■ EXERCISE AIM
In the listing beneath this line, copy exactly the lines starting with the one containing "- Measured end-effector" and going on through the one containing "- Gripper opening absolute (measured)".
-.-.-
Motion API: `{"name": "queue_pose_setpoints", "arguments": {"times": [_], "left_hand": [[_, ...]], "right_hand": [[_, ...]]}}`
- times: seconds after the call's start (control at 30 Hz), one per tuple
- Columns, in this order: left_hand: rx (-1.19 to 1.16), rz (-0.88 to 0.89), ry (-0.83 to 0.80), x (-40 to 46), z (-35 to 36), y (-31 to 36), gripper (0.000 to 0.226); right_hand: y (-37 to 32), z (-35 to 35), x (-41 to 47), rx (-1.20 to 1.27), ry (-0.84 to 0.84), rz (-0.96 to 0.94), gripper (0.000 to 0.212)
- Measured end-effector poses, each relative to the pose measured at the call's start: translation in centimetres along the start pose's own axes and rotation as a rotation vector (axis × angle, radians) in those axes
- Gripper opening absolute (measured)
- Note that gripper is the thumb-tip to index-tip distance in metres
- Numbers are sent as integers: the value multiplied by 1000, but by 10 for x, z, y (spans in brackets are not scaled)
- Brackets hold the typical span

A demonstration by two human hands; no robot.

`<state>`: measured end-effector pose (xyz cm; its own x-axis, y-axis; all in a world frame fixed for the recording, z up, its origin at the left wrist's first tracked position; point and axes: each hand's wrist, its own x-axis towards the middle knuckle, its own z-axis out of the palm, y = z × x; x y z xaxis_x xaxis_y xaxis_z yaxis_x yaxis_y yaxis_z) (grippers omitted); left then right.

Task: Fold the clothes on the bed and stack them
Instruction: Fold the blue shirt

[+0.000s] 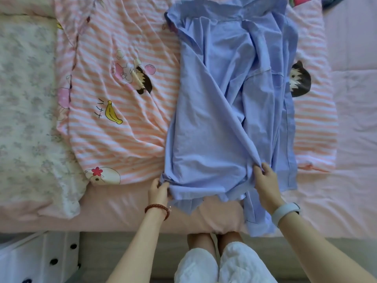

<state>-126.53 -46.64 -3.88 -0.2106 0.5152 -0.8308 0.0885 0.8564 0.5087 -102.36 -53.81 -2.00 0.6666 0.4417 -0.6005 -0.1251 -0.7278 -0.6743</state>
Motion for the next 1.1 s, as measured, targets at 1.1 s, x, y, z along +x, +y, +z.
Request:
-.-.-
■ TASK SOLUTION
- Measured end-effector poses, each relative to the pose measured at the call's start: translation in centimetres along the start pose's own axes and rotation as a rotation vector (axis × angle, radians) in those axes
- Gripper opening absolute (measured)

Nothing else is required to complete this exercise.